What is expected: Would you return exactly the lines below from the line with "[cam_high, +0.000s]" through the line with "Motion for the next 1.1", both included, and nothing else, leaving out the pictures?

┄┄┄┄┄┄

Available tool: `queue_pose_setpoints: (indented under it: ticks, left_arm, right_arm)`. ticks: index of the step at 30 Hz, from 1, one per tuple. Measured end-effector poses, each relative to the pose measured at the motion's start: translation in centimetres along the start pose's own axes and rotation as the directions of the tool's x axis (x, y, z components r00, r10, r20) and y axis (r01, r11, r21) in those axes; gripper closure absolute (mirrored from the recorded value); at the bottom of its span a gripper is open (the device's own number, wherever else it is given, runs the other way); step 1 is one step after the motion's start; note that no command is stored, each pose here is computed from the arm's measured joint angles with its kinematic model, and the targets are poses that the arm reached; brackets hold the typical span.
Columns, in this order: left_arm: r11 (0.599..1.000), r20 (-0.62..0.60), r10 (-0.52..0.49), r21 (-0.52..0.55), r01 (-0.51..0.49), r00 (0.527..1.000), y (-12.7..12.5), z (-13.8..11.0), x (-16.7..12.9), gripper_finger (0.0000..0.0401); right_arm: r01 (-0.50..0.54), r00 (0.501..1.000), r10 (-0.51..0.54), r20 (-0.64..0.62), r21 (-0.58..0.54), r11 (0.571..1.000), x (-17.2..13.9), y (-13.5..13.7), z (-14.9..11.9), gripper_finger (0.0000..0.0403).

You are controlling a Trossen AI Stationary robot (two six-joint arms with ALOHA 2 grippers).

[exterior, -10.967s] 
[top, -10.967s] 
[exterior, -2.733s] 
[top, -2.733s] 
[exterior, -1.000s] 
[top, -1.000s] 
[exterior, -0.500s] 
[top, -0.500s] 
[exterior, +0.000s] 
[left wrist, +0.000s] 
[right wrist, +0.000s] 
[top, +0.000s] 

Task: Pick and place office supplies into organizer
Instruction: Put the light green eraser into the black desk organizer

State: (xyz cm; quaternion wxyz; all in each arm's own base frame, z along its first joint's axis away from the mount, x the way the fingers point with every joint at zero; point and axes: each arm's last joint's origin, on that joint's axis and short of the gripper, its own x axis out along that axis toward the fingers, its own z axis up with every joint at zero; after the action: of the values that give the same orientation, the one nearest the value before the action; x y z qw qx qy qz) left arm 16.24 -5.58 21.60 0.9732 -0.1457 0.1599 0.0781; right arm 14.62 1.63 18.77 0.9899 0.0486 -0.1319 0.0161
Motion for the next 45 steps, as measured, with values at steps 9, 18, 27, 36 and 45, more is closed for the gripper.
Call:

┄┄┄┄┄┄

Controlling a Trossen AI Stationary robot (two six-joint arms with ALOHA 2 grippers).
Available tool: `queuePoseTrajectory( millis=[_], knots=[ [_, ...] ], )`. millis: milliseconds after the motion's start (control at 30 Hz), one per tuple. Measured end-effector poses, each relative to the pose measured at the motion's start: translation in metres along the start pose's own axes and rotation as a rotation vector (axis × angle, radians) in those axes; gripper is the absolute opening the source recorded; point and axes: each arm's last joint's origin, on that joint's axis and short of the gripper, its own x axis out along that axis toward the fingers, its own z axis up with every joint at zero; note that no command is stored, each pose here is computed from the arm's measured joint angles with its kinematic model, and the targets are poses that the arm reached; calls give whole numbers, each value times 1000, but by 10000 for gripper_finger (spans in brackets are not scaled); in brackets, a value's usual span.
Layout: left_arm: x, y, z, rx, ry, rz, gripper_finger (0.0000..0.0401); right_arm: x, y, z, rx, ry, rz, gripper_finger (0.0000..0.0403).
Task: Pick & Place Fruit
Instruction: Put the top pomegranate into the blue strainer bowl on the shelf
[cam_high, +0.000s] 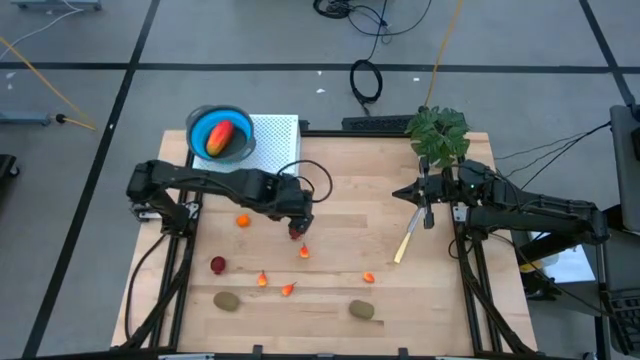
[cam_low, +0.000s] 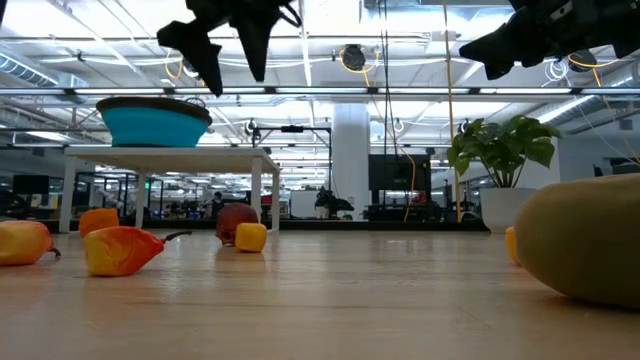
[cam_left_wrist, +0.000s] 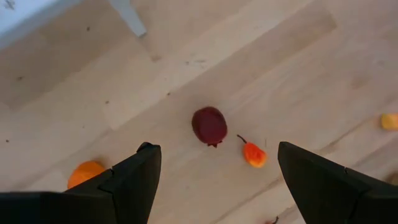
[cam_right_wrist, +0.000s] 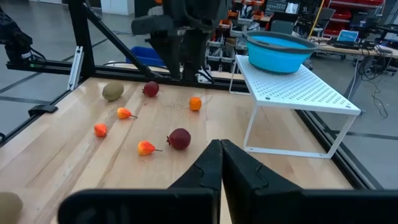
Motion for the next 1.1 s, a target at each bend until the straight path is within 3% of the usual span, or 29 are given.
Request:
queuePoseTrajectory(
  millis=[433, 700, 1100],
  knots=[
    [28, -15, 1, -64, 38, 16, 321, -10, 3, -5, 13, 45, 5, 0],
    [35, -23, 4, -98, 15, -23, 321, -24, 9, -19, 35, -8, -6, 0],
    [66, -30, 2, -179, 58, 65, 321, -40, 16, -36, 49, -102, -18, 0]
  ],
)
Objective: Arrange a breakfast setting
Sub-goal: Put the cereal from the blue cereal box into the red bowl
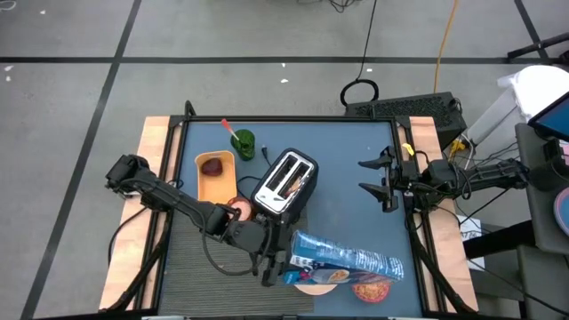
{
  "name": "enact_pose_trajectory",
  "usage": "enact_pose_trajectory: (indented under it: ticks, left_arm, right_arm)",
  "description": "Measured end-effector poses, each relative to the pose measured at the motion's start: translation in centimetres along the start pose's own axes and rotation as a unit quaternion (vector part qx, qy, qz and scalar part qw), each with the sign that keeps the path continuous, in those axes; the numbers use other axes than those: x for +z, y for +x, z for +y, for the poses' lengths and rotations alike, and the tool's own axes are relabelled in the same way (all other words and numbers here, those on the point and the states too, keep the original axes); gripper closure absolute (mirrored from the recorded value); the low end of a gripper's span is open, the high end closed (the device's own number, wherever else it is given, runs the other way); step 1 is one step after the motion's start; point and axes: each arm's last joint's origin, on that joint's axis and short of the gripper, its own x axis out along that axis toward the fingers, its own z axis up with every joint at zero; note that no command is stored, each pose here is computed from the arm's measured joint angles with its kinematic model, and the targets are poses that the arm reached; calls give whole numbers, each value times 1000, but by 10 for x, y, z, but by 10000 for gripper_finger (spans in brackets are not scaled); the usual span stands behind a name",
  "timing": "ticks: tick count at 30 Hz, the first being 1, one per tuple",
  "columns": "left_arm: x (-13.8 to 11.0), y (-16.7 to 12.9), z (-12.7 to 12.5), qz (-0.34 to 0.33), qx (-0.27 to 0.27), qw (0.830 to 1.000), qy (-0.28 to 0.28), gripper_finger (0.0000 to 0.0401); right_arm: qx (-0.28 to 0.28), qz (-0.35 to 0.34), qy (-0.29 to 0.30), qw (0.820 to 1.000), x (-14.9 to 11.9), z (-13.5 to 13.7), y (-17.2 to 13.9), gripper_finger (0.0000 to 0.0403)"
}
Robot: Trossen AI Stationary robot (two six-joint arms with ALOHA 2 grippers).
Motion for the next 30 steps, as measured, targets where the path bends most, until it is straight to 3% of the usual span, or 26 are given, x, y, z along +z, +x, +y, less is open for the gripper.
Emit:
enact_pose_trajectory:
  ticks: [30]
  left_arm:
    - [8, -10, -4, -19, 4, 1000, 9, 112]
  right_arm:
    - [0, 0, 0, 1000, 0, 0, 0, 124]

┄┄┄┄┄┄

Output for this task:
[cam_high, +0.000s] 
[cam_low, +0.000s] 
[cam_left_wrist, +0.000s] 
[cam_right_wrist, +0.000s] 
Motion for the next 1.1 s, a target at each bend until the straight path is within 3% of the usual span, or 29 are given.

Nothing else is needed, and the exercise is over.